Jakarta (ANTARA) - Chief Executive Officer (CEO) Badan Pengelola Investasi (BPI) Danantara Rosan Roeslani mengungkapkan bahwa pihaknya membantu pendanaan proyek baterai kendaraan listrik (EV) yang dikerjakan oleh perusahaan China Contemporary Amperex Technology (CATL).
"Kalau dulu mungkin ada kendala pendanaan. Tapi sejak ada Danantara ini pendanaan ini kita yang membantu karena kita melihat pekerjaan ini, proyek ini memang sangat-sangat baik," ujar Rosan saat memberikan pernyataan pers usai rapat terbatas dengan Presiden Prabowo Subianto di Istana Kepresidenan, Jakarta, Kamis.

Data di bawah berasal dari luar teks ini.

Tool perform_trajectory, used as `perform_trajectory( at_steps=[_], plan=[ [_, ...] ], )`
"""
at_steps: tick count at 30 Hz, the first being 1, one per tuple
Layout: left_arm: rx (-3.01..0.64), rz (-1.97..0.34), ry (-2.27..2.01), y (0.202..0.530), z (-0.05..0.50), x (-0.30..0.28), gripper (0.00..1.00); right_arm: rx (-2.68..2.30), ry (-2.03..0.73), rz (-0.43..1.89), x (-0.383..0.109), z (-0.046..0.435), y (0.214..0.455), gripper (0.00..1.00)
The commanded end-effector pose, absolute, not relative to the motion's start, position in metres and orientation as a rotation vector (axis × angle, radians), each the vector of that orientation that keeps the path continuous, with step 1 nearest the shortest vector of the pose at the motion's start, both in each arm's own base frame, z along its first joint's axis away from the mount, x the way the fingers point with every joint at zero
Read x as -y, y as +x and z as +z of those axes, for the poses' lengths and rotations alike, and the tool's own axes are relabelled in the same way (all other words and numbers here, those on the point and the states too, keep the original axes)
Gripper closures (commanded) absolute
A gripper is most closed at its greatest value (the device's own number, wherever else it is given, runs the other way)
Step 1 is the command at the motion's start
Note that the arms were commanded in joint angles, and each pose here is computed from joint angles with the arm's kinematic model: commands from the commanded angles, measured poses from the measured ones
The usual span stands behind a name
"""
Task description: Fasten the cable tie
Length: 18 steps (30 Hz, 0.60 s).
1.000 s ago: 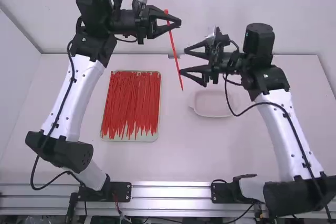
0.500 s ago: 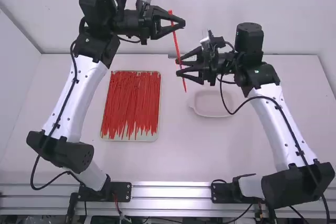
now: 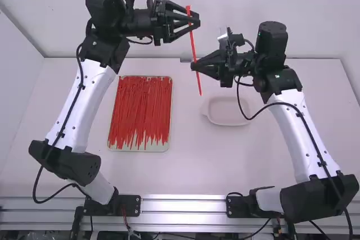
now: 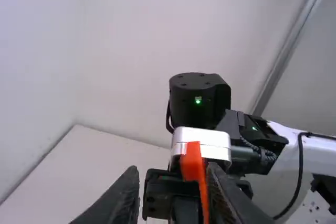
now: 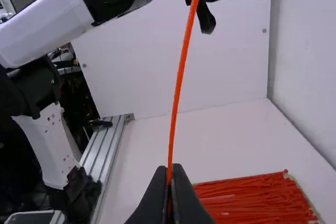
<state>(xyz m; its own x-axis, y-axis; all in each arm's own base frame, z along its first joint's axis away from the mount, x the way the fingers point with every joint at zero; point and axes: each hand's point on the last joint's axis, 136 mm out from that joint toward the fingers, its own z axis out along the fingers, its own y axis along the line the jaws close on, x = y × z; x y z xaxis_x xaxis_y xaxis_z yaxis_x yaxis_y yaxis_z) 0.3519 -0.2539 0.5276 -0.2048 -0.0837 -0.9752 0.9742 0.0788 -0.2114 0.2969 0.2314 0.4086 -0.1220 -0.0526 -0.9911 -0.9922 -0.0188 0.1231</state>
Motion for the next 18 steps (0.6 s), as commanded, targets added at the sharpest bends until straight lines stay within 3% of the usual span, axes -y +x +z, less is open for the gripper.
perform_trajectory(
  at_steps=[1,18],
  plan=[
    [-1.3,-1.293,0.982,0.35,0.541,0.25,0.66,-1.301,-1.209,1.284,-0.231,0.419,0.297,1.0],
    [-1.171,-1.309,1.04,0.331,0.567,0.247,0.73,-1.238,-1.197,1.173,-0.234,0.433,0.309,1.0]
  ],
)
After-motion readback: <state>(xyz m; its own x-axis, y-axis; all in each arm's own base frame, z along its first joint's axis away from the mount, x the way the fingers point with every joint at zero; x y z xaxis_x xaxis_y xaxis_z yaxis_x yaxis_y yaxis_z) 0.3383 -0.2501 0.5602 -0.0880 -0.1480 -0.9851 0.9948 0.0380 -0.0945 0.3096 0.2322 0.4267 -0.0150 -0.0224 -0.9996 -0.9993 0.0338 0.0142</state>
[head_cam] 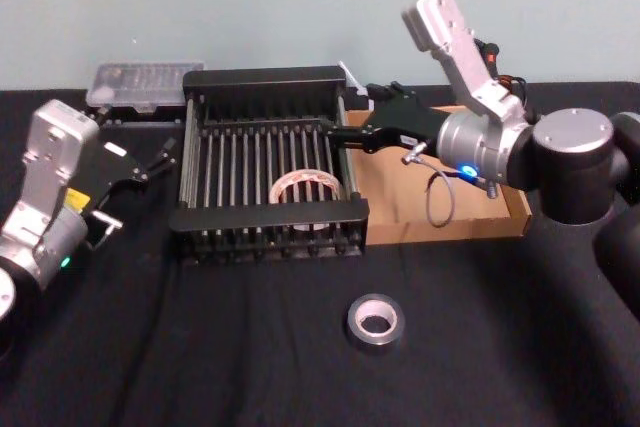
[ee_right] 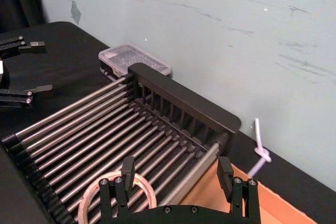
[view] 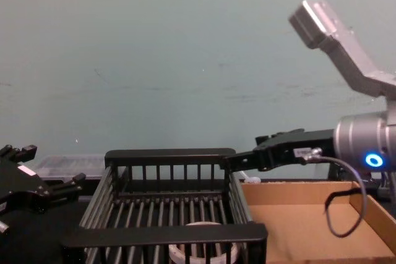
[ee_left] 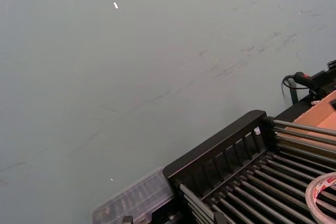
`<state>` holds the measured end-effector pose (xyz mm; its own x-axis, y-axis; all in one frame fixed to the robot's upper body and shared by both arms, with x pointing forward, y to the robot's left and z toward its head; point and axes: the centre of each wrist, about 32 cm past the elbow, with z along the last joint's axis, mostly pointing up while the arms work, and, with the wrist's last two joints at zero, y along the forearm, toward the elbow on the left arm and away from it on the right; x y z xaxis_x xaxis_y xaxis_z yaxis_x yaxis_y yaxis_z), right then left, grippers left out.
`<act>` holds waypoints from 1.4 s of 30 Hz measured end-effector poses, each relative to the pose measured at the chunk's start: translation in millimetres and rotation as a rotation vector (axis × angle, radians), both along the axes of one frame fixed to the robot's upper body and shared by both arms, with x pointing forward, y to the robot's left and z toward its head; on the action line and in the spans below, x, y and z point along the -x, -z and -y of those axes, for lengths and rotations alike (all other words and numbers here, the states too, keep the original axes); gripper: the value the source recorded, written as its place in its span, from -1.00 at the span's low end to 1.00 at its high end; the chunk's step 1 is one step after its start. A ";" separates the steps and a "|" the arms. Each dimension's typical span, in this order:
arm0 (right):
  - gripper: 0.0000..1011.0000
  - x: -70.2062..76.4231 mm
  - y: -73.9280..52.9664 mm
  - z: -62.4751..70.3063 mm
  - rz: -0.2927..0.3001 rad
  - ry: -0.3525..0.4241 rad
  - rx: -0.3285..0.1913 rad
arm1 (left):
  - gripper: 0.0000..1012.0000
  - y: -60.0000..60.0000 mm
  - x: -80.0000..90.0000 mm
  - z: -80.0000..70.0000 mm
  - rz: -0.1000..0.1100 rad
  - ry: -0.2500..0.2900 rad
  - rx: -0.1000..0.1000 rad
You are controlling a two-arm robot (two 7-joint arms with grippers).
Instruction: Pick up the white tape and place it into the black box , Pick up the silver tape and place it into the brown box.
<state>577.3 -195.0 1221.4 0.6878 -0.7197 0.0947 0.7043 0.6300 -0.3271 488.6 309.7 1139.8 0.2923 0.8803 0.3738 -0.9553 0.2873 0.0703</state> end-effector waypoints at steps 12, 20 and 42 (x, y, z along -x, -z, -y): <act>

Rosan menilai proyek baterai kendaraan listrik ini memiliki dampak yang baik, mulai dari penciptaan lapangan kerja hingga dampak ekonomi bagi Indonesia ke depan.
"Baik dari segi return-nya, baik dari segi penciptaan lapangan pekerjaannya, dan juga baik dari segi dampak perekonomiannya ke depan untuk Indonesia,” ucap dia.
Melalui keterlibatan dua konsorsium besar, baik Huayou maupun CATL yang akan mengelola ekosistem dari tambang hingga produksi baterai, pemerintah berharap Indonesia dapat menguasai rantai nilai industri kendaraan listrik secara menyeluruh.
“Jadi dengan ini the whole ecosystem dari mining sampai ke baterainya ini akan terjadi di dalam satu, kita bilangnya green package. Atau satu ekosistem dari baik yang deal yang akan berjalan dengan Huayou maupun dengan CATL," ucap Rosan.
Baca juga: Prabowo panggil Airlangga hingga Bahlil bahas proyek baterai EV
Baca juga: Rosan sebut proyek baterai EV dengan Huayou gunakan teknologi terbaru
Sebelumnya, Wakil Menteri Energi dan Sumber Daya Mineral (Wamen ESDM) Yuliot Tanjung menyampaikan bahwa CATL, produsen baterai terbesar dunia asal China, dibidik untuk memulai produksi baterai kendaraan listrik atau EV di Indonesia paling lambat pada Maret 2026.
“Mereka (CATL) mengharapkan itu paling lambat Maret 2026 sudah berproduksi di Indonesia,” kata Yuliot ketika ditemui di Kantor Kementerian ESDM, Jakarta, Jumat (16/5).
Yuliot menyampaikan bahwa investasi CATL tetap berlanjut di Indonesia dengan kapasitas sebesar 15 GWh. Produksi perdana pada 2026 nanti, ujar Yuliot, memiliki kapasitas sebesar 7,5 GWh atau separuh dari kapasitas yang disepakati.
“Ini tahap pertama sudah mendapatkan persetujuan (dari Pemerintah China) 7,5 GWh,” kata Yuliot pula.
Untuk 7,5 GWh yang selanjutnya, pendanaan akan berasal dari IPO atau Initial Public Offering (Penawaran Umum Perdana), sehingga nantinya, kapasitas 15 GWh itu bisa direalisasikan.
Yuliot juga mengungkapkan CATL sudah memiliki offtaker atau pembeli hasil produksi yang berasal dari Eropa dan Amerika Serikat.
Tetapi, CATL belum bisa menyampaikan siapa vendor yang akan menyerap produksi baterai EV tersebut.
Oleh karena itu, rencana produksi baterai EV masih berjalan sebagaimana rencana awal, yaitu kapasitas sebesar 15 GWh.
"Jadi, sesuai dengan perencanaan awal, kapasitas produksinya tetap 15 GWh," ujar Yuliot.